Problem details: Transcribe exactly the line that contains "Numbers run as" and every line below it in the listing, through the last, and no other lines.
START Given material
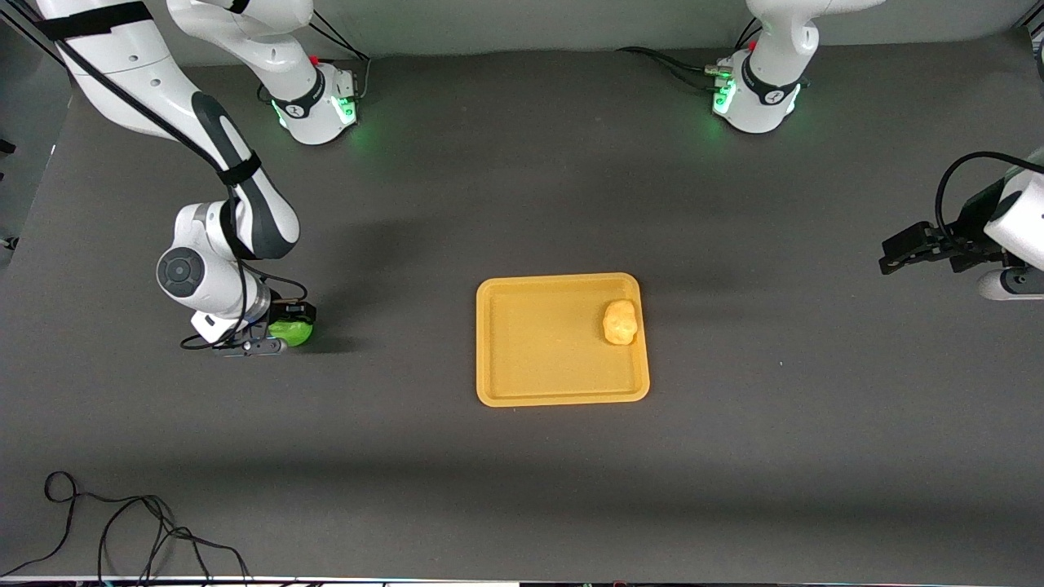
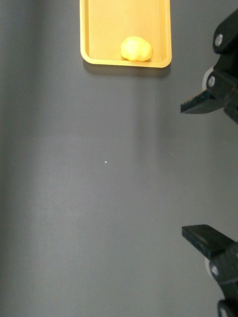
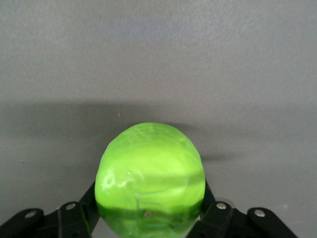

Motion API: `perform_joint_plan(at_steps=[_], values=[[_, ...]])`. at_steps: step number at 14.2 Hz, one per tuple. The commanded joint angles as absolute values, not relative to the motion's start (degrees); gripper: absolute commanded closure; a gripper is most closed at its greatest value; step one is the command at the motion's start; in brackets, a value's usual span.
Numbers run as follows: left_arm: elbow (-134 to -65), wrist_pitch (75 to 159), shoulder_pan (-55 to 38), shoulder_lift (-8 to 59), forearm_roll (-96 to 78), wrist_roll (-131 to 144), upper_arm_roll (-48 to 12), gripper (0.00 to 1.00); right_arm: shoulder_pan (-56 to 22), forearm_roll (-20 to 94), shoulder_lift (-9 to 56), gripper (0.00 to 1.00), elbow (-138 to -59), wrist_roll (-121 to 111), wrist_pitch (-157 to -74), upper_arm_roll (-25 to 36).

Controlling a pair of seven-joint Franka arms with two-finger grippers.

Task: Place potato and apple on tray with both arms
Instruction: 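Close the right gripper around the green apple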

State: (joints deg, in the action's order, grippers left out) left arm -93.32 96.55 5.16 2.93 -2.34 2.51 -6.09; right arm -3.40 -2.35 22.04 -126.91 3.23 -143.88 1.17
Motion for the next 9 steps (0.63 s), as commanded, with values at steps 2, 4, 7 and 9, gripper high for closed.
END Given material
Solution to this problem:
Numbers run as follows: left_arm: elbow (-134 to -65), wrist_pitch (75 to 159), shoulder_pan (-55 to 38), shoulder_lift (-8 to 59), forearm_roll (-96 to 78), wrist_roll (-131 to 144), upper_arm_roll (-48 to 12), gripper (0.00 to 1.00); right_arm: shoulder_pan (-56 to 22), forearm_roll (-20 to 94), shoulder_lift (-9 to 56), gripper (0.00 to 1.00), elbow (-138 to -59), wrist_roll (-121 to 111), wrist_pitch (-157 to -74), upper_arm_roll (-25 to 36).

Controlling a pair of seven-joint Franka arms with two-finger grippers.

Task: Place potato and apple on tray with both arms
Instruction: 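Close the right gripper around the green apple
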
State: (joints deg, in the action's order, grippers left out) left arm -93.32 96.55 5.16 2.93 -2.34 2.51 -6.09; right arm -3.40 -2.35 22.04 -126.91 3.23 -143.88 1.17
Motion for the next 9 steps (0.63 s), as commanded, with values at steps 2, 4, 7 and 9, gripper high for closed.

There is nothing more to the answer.